Update: March 2022. I revisited the site today and noticed that that the false portrayal of the Dewdney-Morrisseau relationship is still there. The entire piece is a rather twisted account which presents Morrisseau as some sort of Anishinaabe saint and shaman. It manages to say nothing positive about any of the non-indigenous people who helped Morrisseau in his quest to put Ojibwe on canvas.
- By either not mentioning them at all or
- by misrepresenting the actual facts of their relationship with him.
While this may suit the author’s purpose, this is surely not what the phrase “truth and reconciliation” refers to.
Where In The World Is Norval Morrisseau?
An upcoming post will focus on the question of where in Ontario one can go to see Norval Morrisseau’s work. Already mentioned was my disappointing visit to The Art Gallery of Ontario. I left there thinking – “They’ve got room in the basement for a collection of model ships, but they can’t find any space for Norval Morrisseau and Carl Ray and other more contemporary First Nations artists? Yes, I know – they’ve got some Inuit stuff and that is as it should be but there’s way more to show!” Read this if you want more background on the AGO and its treatment of indigenous art over the years.

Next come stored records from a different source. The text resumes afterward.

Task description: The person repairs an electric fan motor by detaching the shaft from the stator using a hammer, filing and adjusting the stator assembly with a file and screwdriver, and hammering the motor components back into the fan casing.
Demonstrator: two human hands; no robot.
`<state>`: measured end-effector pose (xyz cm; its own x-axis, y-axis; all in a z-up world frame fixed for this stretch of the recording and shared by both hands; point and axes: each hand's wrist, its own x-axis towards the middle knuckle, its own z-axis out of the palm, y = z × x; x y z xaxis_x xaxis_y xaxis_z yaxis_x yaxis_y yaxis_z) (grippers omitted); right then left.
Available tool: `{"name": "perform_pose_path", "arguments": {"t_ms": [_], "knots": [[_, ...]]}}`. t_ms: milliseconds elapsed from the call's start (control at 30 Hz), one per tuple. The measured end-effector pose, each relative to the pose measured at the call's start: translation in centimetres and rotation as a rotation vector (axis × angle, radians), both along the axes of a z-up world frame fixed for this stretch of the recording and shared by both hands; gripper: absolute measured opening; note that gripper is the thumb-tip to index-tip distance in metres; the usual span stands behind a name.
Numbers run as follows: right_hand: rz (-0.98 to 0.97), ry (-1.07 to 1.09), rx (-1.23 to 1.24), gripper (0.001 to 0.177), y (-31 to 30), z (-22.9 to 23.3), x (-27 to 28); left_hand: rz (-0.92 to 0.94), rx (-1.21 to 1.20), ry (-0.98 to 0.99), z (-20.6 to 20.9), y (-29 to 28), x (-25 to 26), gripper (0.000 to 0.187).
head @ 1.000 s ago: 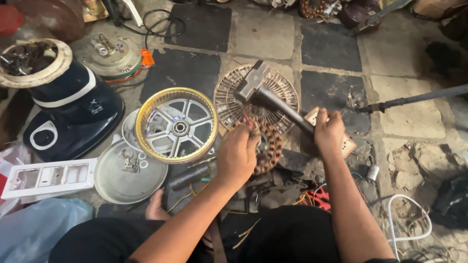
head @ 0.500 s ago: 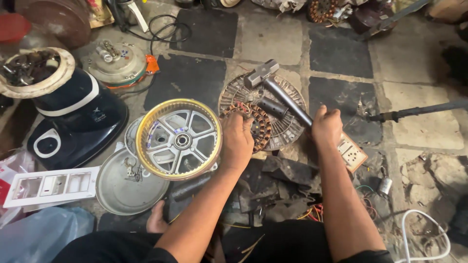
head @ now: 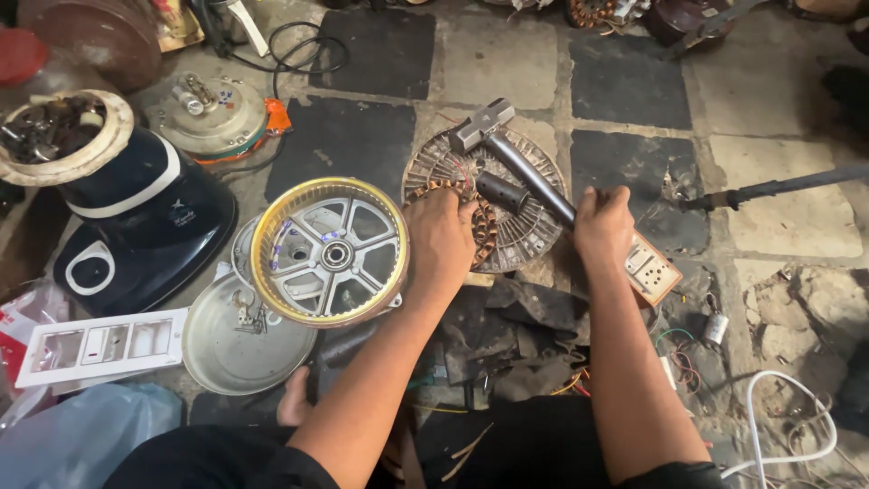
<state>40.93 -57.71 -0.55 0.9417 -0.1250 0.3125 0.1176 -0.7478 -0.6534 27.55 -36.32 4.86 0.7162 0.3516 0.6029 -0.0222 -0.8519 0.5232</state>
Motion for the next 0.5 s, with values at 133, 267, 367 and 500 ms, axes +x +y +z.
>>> {"name": "perform_pose_path", "arguments": {"t_ms": [133,267,367,500], "knots": [[0.178,-0.032,0.426,0.024,0.6,3.2,-1.5,-0.03,-0.019,0.029,-0.1,-0.2,-0.7,0.02],[0.319,0.25,1.011,0.026,2.3,7.2,-5.3,-0.078,-0.026,0.037,0.9,-0.1,-2.3,0.042],[0.511,0.14,1.069,0.027,3.3,8.4,-7.0,-0.069,-0.051,0.072,0.9,-0.4,-3.1,0.064],[0.591,0.12,1.125,0.029,4.0,8.7,-8.3,-0.09,-0.118,0.066,0.5,-0.8,-4.7,0.077]]}}
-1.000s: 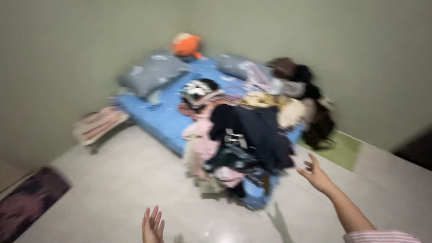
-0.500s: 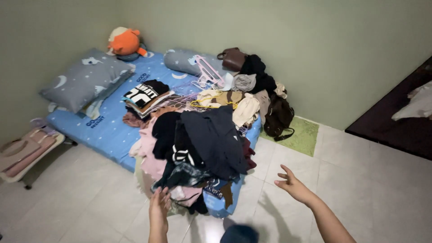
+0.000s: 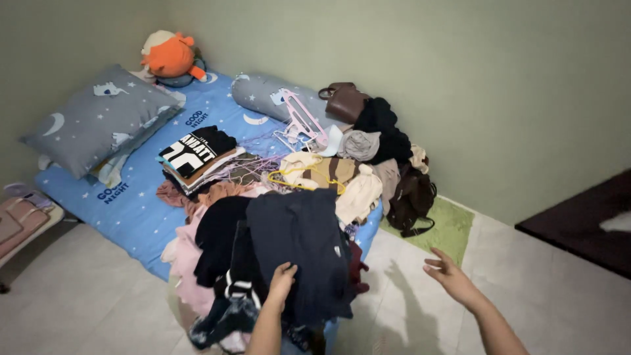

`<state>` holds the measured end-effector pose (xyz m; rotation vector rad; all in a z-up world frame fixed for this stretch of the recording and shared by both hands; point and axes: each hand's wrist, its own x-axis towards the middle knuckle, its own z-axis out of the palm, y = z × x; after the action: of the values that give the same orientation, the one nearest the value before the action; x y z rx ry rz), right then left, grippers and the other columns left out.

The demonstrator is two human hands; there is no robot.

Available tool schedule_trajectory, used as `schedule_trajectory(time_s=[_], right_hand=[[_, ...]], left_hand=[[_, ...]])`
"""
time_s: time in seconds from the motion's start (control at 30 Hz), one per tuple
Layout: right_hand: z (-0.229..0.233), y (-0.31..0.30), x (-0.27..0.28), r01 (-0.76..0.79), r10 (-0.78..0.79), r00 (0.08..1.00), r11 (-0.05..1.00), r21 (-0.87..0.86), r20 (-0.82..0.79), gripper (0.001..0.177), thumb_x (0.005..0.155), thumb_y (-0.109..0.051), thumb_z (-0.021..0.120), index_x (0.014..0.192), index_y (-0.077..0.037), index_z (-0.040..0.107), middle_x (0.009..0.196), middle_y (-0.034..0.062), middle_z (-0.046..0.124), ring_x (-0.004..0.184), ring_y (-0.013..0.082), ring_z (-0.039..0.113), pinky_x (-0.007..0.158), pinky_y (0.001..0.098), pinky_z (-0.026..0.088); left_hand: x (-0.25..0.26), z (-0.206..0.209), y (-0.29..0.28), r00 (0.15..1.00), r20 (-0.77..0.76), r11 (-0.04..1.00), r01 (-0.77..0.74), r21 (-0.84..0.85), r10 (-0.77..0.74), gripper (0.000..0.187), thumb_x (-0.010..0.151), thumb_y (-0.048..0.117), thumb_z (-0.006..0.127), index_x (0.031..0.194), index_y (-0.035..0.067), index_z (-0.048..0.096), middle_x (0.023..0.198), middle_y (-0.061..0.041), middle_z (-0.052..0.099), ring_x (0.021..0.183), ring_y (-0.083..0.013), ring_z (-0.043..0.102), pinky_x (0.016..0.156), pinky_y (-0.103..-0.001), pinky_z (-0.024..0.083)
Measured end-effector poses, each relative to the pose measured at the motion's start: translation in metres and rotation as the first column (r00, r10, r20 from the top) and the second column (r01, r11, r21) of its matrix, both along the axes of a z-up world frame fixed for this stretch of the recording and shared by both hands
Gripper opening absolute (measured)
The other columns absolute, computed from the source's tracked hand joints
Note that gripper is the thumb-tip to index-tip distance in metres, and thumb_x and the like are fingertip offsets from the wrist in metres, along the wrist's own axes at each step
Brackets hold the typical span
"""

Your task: Hanging various items of clothing on hangers and placing them in a closet

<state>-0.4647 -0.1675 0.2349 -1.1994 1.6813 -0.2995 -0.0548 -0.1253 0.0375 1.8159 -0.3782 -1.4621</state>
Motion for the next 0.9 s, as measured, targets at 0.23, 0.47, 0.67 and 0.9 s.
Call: schedule_trajectory(time_s=[0.23, 0.47, 0.67, 0.9], right_hand=[[-0.143, -0.104, -0.032, -0.087, 0.09, 0.938, 0.996, -0.025, 0.335, 0.056, 0.089, -0.013, 0.06, 0.143, -0.014, 0.044, 0.132, 0.0216, 0.063, 0.115, 0.0275, 0.068, 0.101, 0.0388, 0.051], [-0.174, -0.274, 0.023, -0.413, 0.387, 0.896, 0.906, 0.09, 0.216, 0.059, 0.083, -0.035, 0.067, 0.135, -0.009, 0.057, 0.133, 0.0063, 0.064, 0.112, 0.0209, 0.068, 0.094, 0.031, 0.05], [-0.196, -0.417, 0.124, -0.688, 0.696, 0.69, 0.716, -0.121, 0.2, 0.045, 0.086, -0.028, 0.067, 0.127, -0.01, 0.063, 0.12, 0.0066, 0.07, 0.098, 0.0163, 0.068, 0.084, 0.0275, 0.054], [-0.234, -0.41, 0.233, -0.841, 0.843, 0.413, 0.498, -0.211, 0.344, 0.032, 0.082, -0.022, 0.076, 0.112, -0.013, 0.071, 0.088, 0.0014, 0.074, 0.08, 0.0097, 0.069, 0.074, 0.0219, 0.053]], left_hand=[[-0.016, -0.054, -0.03, 0.857, 0.381, 0.919, 0.229, 0.319, -0.346, 0.068, 0.067, 0.04, 0.062, 0.128, 0.008, 0.062, 0.127, -0.019, 0.063, 0.123, -0.0369, 0.056, 0.1, -0.041, 0.046], [-0.043, -0.157, -0.031, 0.435, 0.773, 0.765, -0.245, 0.595, -0.462, 0.052, 0.07, 0.055, 0.055, 0.107, 0.018, 0.052, 0.093, -0.007, 0.059, 0.077, -0.0282, 0.067, 0.066, -0.045, 0.052], [-0.024, -0.12, -0.045, 0.799, 0.58, 0.81, -0.231, 0.54, -0.159, 0.037, 0.088, 0.017, 0.032, 0.108, 0.011, 0.064, 0.111, -0.014, 0.069, 0.102, -0.0334, 0.068, 0.089, -0.044, 0.052], [-0.043, -0.012, -0.094, 0.526, 0.174, 0.553, -0.765, -0.331, 0.832, 0.019, 0.092, 0.027, 0.062, 0.088, 0.01, 0.07, 0.085, -0.003, 0.067, 0.083, -0.0135, 0.057, 0.08, -0.028, 0.043]])
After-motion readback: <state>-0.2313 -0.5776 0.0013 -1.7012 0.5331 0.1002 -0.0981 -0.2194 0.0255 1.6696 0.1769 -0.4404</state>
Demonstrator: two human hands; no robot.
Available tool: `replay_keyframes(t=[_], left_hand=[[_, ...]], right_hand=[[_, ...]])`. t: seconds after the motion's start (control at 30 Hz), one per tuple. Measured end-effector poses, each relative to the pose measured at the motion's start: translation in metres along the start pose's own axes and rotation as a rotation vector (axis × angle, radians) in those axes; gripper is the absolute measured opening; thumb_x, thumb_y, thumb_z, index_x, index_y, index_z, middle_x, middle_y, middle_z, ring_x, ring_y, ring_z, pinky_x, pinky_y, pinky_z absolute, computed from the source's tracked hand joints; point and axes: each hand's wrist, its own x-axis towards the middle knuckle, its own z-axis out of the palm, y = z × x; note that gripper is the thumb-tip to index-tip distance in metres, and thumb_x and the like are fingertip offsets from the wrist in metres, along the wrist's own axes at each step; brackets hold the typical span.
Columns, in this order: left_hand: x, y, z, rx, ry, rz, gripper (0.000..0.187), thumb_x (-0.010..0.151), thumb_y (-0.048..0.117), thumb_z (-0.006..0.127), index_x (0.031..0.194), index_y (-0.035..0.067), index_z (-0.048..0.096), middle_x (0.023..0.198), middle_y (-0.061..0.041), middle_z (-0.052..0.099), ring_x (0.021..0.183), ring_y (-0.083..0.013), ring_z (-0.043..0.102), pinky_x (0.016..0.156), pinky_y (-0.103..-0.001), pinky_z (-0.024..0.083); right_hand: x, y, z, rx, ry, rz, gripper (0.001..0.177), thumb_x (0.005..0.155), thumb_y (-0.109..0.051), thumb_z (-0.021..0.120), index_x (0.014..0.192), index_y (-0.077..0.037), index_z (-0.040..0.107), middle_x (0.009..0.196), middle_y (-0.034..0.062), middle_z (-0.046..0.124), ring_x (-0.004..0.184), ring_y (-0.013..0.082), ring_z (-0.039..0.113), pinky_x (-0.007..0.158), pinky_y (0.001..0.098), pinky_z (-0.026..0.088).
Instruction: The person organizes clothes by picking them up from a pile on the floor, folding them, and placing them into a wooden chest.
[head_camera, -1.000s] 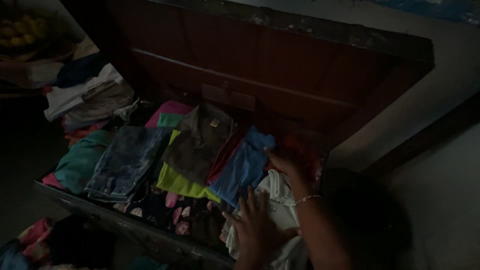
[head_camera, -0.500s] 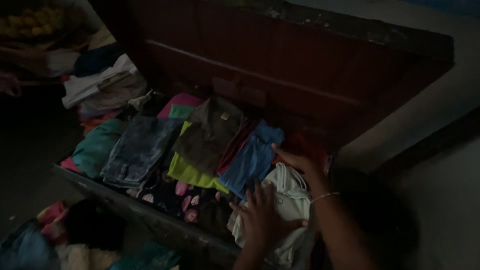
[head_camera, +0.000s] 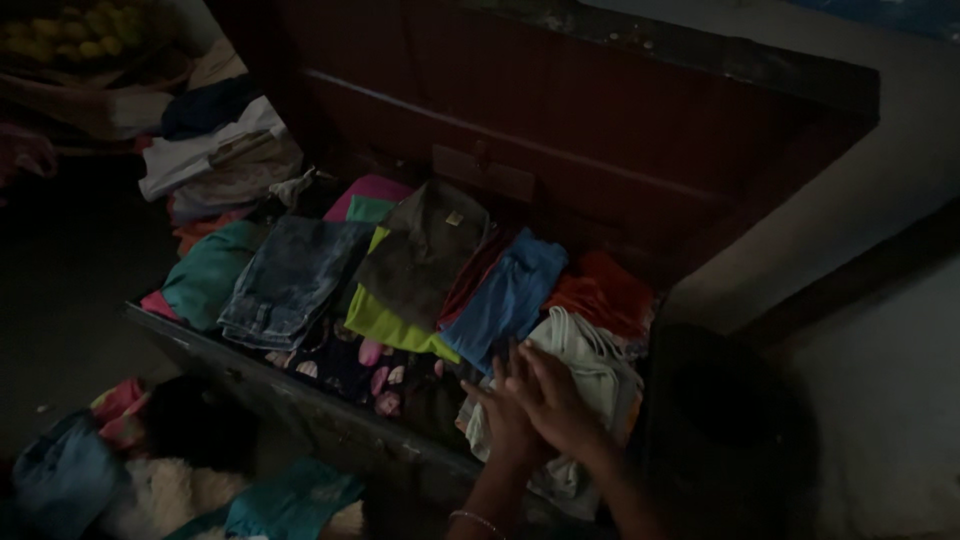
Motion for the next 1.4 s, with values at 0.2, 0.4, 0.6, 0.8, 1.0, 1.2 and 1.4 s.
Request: replay_keyframes(t=[0.2, 0.4, 0.6, 0.8, 1.0, 1.2, 1.4], left_hand=[[0.003, 0.005, -0.011, -0.008, -0.085, -0.028, 0.116, 0.084, 0.083, 0.057, 0.165, 0.017, 0.007, 0.171, -0.014, 0.004, 0.156, -0.0427, 0.007, 0.106, -0.087, 0.015], [0.003, 0.009, -0.034, -0.081, -0.158, -0.064, 0.127, 0.074, 0.089, 0.060, 0.164, 0.015, 0.008, 0.173, -0.013, -0.001, 0.155, -0.0446, 0.005, 0.104, -0.089, 0.009], [-0.017, 0.012, -0.058, -0.241, -0.081, -0.050, 0.137, 0.067, 0.095, 0.058, 0.166, 0.014, 0.009, 0.172, -0.012, 0.005, 0.156, -0.0441, 0.006, 0.106, -0.088, 0.004], [-0.017, 0.015, -0.026, -0.133, 0.189, -0.036, 0.129, 0.069, 0.098, 0.050, 0.161, 0.012, 0.020, 0.171, -0.015, 0.009, 0.158, -0.0397, 0.001, 0.111, -0.081, -0.003], [-0.072, 0.013, -0.003, -0.178, 0.395, 0.044, 0.120, 0.075, 0.096, 0.051, 0.160, 0.012, 0.033, 0.171, -0.015, 0.014, 0.161, -0.0394, 0.001, 0.115, -0.079, -0.007], [-0.114, 0.002, -0.028, -0.323, 0.252, 0.024, 0.127, 0.066, 0.093, 0.058, 0.162, 0.015, 0.030, 0.173, -0.013, 0.014, 0.160, -0.0364, 0.002, 0.111, -0.082, -0.004], [-0.171, -0.036, 0.020, -0.084, 0.350, -0.144, 0.107, 0.072, 0.062, 0.076, 0.163, 0.026, 0.032, 0.173, -0.011, 0.012, 0.158, -0.0398, 0.007, 0.103, -0.086, 0.010]], right_hand=[[0.039, 0.018, -0.004, -0.190, 0.079, 0.120, 0.097, 0.096, -0.070, 0.042, 0.163, -0.002, 0.021, 0.165, 0.0232, 0.029, 0.147, 0.0408, 0.035, 0.116, 0.0524, 0.035], [0.020, 0.029, -0.019, -0.901, 0.392, -0.017, 0.065, 0.103, -0.062, 0.041, 0.151, -0.018, 0.045, 0.174, 0.0163, 0.027, 0.162, 0.0375, 0.024, 0.123, 0.0645, 0.025], [0.033, 0.046, -0.041, -0.854, 0.308, 0.033, 0.086, 0.090, -0.075, 0.045, 0.159, -0.024, 0.034, 0.170, 0.0148, 0.010, 0.155, 0.0426, 0.000, 0.106, 0.0829, 0.010], [0.036, 0.048, -0.034, -0.899, 0.253, 0.110, 0.091, 0.090, -0.082, 0.037, 0.162, -0.027, 0.028, 0.172, 0.0130, 0.004, 0.156, 0.0428, -0.001, 0.109, 0.0833, 0.005], [0.028, 0.037, -0.034, -0.832, 0.232, 0.147, 0.091, 0.091, -0.079, 0.039, 0.163, -0.025, 0.025, 0.174, 0.0100, 0.001, 0.158, 0.0422, -0.004, 0.111, 0.0824, 0.001], [0.029, 0.027, -0.049, -0.594, 0.056, 0.265, 0.101, 0.086, -0.070, 0.056, 0.168, -0.027, 0.015, 0.172, 0.0087, -0.008, 0.157, 0.0384, -0.003, 0.120, 0.0709, 0.003], [-0.020, -0.019, -0.014, -0.488, 0.220, -0.245, 0.069, 0.095, -0.048, 0.073, 0.147, -0.007, 0.058, 0.161, 0.0238, 0.044, 0.153, 0.0425, 0.037, 0.130, 0.0578, 0.023]])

Maybe you can find Morrisseau here in Kent Monkman’s massive and stunning 2007 work titled The Academy which I’ll admit I found in a room at the AGO –
Update – July 28, 2014. Well, who would have guessed! Just opened at the Art Gallery of Ontario a few days ago is the Before and After the Horizon: Anishinaabe Artists of the Great Lakes exhibit. Its previous stop was the National Museum of the American Indian in NYC where it had a ten-month run from August of 2013 to June of this year. It will be at the AGO until November 25 and there is a free showing on July 30 from 6:30 to 8:30.